What you can see at the top of this source file, is authentication subject configuration. We are setting up validation of our login field and ignoring validation of email field. Next we are making sure that our user login will be unique in scope of our workshop. We are setting up session timeout. As you can see I'm also preventing session maintain because in my system one user can create account for another. I don't want to automatically re log user to new account after account creation. And the last thing is disabling ignore blank password option.

The second thing is typical relationship configuration as we know every user can belong to one workshop.

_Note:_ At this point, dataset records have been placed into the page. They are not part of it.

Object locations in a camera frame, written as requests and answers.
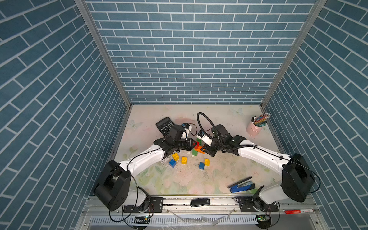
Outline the orange long lego brick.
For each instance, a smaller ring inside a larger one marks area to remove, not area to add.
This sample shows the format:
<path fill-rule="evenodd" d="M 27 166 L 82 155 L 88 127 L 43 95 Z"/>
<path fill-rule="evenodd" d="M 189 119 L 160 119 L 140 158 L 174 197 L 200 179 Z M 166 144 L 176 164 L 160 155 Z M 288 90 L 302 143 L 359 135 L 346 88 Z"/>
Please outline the orange long lego brick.
<path fill-rule="evenodd" d="M 200 146 L 196 148 L 196 151 L 198 151 L 198 152 L 200 152 L 200 153 L 202 153 L 202 154 L 205 154 L 205 152 L 203 152 L 203 151 L 201 150 L 201 147 L 200 147 Z"/>

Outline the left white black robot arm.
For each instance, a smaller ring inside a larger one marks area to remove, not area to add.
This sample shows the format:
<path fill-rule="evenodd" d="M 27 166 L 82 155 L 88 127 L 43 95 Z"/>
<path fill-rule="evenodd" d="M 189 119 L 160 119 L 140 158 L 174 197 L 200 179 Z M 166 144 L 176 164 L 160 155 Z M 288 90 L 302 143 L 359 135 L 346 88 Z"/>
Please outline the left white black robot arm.
<path fill-rule="evenodd" d="M 151 165 L 171 156 L 177 150 L 191 151 L 197 142 L 188 137 L 192 126 L 189 123 L 172 125 L 168 133 L 142 153 L 130 159 L 109 161 L 98 176 L 93 194 L 108 208 L 115 211 L 121 206 L 134 206 L 139 212 L 150 206 L 150 194 L 131 180 Z"/>

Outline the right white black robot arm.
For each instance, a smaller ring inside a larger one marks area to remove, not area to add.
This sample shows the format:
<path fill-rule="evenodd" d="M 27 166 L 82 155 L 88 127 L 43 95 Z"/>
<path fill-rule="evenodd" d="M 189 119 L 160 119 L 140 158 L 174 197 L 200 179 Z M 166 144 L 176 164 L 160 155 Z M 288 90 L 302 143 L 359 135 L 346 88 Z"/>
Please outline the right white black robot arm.
<path fill-rule="evenodd" d="M 214 157 L 218 151 L 248 158 L 278 173 L 281 179 L 268 186 L 261 186 L 252 198 L 257 211 L 264 211 L 276 201 L 292 199 L 303 203 L 310 193 L 315 177 L 303 156 L 281 154 L 263 148 L 245 137 L 231 134 L 223 125 L 211 129 L 213 136 L 200 130 L 197 138 L 205 144 L 201 150 Z"/>

The last but not least thing : find_user_in_workshop method definition. This method is taking our login parameter, which is an associative array containing workshop_unique and username, taken from our login form. What we are doing here is first we are trying to find workshop by it's unique id. If this is successful, we are finding user using both username and workshop.id. And thats it, this is solution that is working quite well in system I'm building.